16 July 2019

Foods high in Coenzyme Q10

Our bodies need Coenzyme Q10  for virtually every biological process. For example, it helps keep our cells energized and it is a key component in converting the nutrients we eat into  energy our bodies can use. It is truly ubiquitous and one of the most basic nutrients required for life.

CoQ10 contributes to our energy levels and supports cardiovascular health, as well as the health of our muscles, nerves, kidneys, brain and skin. But as we age, our natural levels of CoQ10 decrease, leaving us more susceptible to CoQ10 deficiencies and related health issues. 

There are also certain medications that reduce the body’s production of CoQ10, like statins,which are frequently used for helping with cholesterol concerns.

CoQ10 also works as an antioxidant that helps protect our cells from free radicals and oxidative stress. And so it is used in some anti-aging and skin care products for its antioxidant effects. Since free radicals and oxidative stress are major contributors to some signs of aging, CoQ10 may be considered as a longevity-enhancing nutrient.

Foods high in CoQ10
The highest concentrations of CoQ10 in our own bodies are found in the liver, kidneys and heart, so the highest concentrations of CoQ10 from food sources also exist within organ meats.

Beef
A 100 grams (3.53 ounces) portion of beef sirloin provides 3.06 mg of CoQ10. 

Beef Liver
Beef liver provides a slightly higher amount of CoQ10 than beef steaks, at 3.9 mg for every 100 grams.

Beef Heart
Levels of CoQ10 found in beef hearts are substantially higher than in beef steaks and liver. A 100 grams serving of beef heart would provide around 11.3 mg of CoQ10.

Chicken
Chicken provides a little under half the amount of CoQ10 in beef sirloin.
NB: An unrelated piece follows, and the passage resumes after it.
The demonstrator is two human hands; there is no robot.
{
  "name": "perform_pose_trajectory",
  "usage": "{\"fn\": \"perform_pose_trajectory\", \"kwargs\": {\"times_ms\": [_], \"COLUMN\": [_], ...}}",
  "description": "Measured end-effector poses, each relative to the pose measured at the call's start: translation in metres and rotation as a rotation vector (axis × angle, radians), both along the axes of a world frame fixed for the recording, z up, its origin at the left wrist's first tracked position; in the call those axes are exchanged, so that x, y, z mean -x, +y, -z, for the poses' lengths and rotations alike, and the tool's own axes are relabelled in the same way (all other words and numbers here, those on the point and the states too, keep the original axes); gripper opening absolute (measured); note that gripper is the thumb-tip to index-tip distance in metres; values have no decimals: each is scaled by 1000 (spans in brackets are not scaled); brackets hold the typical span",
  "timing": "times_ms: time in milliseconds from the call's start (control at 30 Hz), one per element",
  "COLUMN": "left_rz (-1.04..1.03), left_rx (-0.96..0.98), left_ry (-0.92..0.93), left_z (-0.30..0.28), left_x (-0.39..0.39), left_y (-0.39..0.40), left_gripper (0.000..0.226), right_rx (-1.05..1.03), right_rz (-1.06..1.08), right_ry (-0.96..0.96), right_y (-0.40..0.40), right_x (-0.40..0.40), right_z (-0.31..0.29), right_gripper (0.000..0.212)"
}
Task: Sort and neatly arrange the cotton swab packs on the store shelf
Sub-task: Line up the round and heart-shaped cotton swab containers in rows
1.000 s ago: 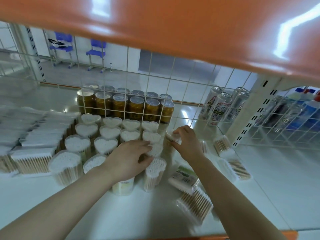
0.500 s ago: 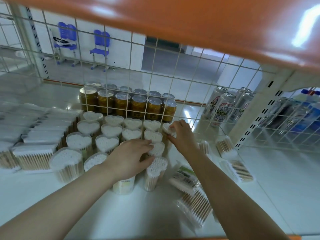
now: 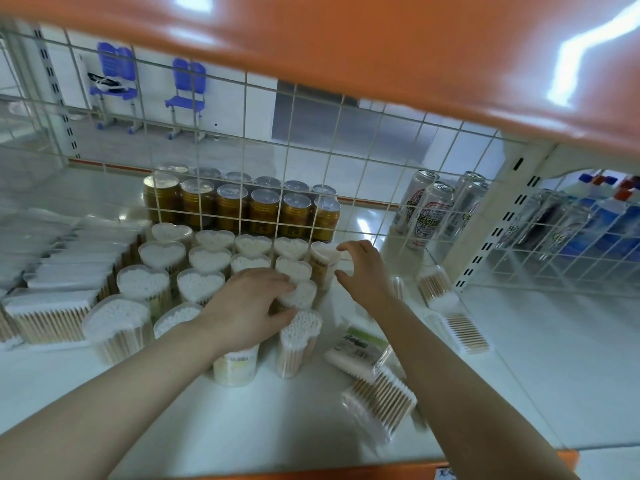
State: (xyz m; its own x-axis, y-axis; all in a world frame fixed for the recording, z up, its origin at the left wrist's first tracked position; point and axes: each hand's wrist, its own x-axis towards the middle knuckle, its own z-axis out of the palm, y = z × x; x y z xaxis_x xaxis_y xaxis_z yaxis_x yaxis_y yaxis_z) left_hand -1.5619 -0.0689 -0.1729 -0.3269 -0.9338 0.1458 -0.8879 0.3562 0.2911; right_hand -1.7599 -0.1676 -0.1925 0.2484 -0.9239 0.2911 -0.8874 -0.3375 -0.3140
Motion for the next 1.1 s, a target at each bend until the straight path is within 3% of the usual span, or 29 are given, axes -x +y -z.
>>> {"fn": "perform_pose_trajectory", "kwargs": {"times_ms": [167, 367, 567, 733, 933, 1100], "left_rz": [-8, 8, 28, 28, 34, 10], "left_rx": [59, 52, 63, 57, 143, 179], "left_ry": [69, 118, 109, 107, 128, 150], "left_z": [-5, -5, 1, 1, 3, 5], "left_x": [13, 28, 34, 38, 38, 38], "left_y": [3, 5, 6, 8, 13, 21], "left_gripper": [43, 38, 33, 33, 34, 61], "right_rx": [-34, -204, -322, -246, -172, -97], "right_rz": [167, 387, 413, 356, 381, 361], "right_ry": [-50, -68, -58, 3, -127, -211], "right_y": [10, 17, 27, 33, 41, 50], "right_x": [29, 54, 60, 59, 59, 55], "right_z": [-1, 3, 5, 6, 3, -3], "right_gripper": [39, 44, 51, 43, 38, 35]}}
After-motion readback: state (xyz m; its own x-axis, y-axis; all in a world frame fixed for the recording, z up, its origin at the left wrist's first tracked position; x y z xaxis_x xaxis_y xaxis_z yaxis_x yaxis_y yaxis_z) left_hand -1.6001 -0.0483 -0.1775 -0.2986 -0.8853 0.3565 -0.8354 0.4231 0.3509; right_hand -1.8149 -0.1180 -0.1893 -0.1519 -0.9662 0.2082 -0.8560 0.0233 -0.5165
A 100 grams serving of chicken gives you around 1.4 mg of CoQ10.

Chicken Liver
Chicken liver provides 11.62 mg of CoQ10 in every 100 grams, making it one of the highest food sources of CoQ10.

Pork and Pork Liver 
Pork contains about 2.43 mg of CoQ10 per 100 grams. Similarly, pork liver provides about 2.27 mg per 100 grams.

Mackerel
The red flesh of mackerel contains a lot more CoQ10 than the white flesh portions. Red mackerel flesh provides 6.75 mg per 100 grams while the white flesh portions provide about 1 mg per 100 grams.

Rainbow Trout
Rainbow Trout provides 0.85 mg of CoQ10 per 100 grams.Sardines contain about 0.5 mg of CoQ10 per pound.

Salmon 
For every 100 grams of salmon, we can get about 0.4 mg of CoQ10.

Boiled Soybeans
A 100 grams serving of soybeans provides about 1.21 mg of CoQ10.

Oranges
It would take around 220 pounds of oranges to get 100 mg of CoQ10.

Broccoli
Broccoli contains 0.59 mg of CoQ10 in 100 grams.

Avocado
Avocado provides about 0.95 mg CoQ10 per 100 grams.